Banks involved in the IPO, which stand to make some $500 million in fees, have been hosting investor events and parties all week, people familiar with the festivities said.
At Goldman Sachs's headquarters downtown, Co-Head of Global Banking Dan Dees hosted Johnsen and other SpaceX executives for a celebration after the IPO priced Thursday night, according to a person familiar with the event.
CEO David Solomon took to social media Friday to congratulate Musk and his team, saying how honored the bank was to serve as the "lead left bookrunner" on the deal, named for its placement on the company's registration statement indicating its role as the lead underwriter.

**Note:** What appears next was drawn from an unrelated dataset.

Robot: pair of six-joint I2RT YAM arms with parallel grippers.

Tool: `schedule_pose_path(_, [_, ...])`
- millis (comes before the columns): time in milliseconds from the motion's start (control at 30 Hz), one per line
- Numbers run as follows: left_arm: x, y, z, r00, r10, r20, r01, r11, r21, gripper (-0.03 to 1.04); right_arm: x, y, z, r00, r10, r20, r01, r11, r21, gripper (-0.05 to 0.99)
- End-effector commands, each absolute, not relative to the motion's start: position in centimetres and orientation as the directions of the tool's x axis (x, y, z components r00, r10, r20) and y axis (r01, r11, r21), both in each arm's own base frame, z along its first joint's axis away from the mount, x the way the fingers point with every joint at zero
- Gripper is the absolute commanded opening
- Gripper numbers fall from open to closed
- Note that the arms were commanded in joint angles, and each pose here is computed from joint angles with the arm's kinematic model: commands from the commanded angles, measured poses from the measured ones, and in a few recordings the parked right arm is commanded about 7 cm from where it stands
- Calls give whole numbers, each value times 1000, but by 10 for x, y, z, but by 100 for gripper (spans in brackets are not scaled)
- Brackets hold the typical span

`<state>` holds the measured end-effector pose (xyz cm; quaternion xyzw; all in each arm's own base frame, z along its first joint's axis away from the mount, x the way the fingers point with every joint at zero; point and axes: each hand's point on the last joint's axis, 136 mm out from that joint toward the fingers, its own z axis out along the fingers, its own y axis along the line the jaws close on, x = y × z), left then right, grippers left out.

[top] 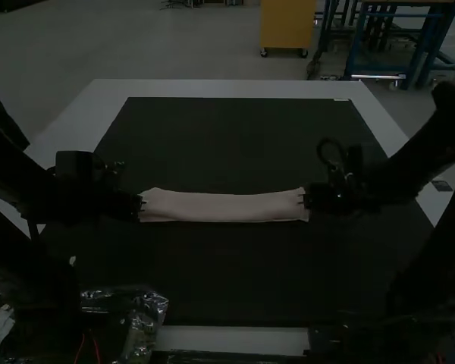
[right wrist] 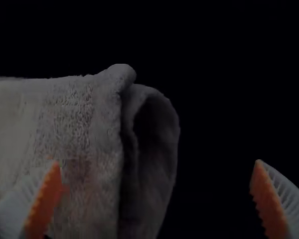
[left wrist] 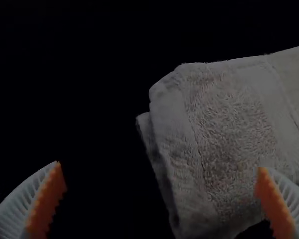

SpaceX designs adorned party favors across town. Visitors at Goldman on Friday received asteroid-shaped macaroons. JPMorgan is lighting up the top of its 1,388-foot (423-meter) Park Avenue headquarters with SpaceX rocket launches to mark the bank's collaboration with the company.
JPMorgan's equities team rang their own bell on its trading floor when SpaceX hit the market before cutting into a custom made rocket cake for the team.
JPMorgan's fête Friday night promises to be the biggest SpaceX celebration on Wall Street – an idea Dimon directly pitched to Musk a few months ago.
The IPO celebrations have been a weekslong affair at the investment bank, kicking off with Dimon's interview with Musk on an investor call last Thursday for close to 4,000 bank clients, where the CEO called the enigmatic entrepreneur the "Edison of our time." On Friday, artifacts from the moon landing were on display at the bank's headquarters while the bank's internal digital signage will feature SpaceX launch images.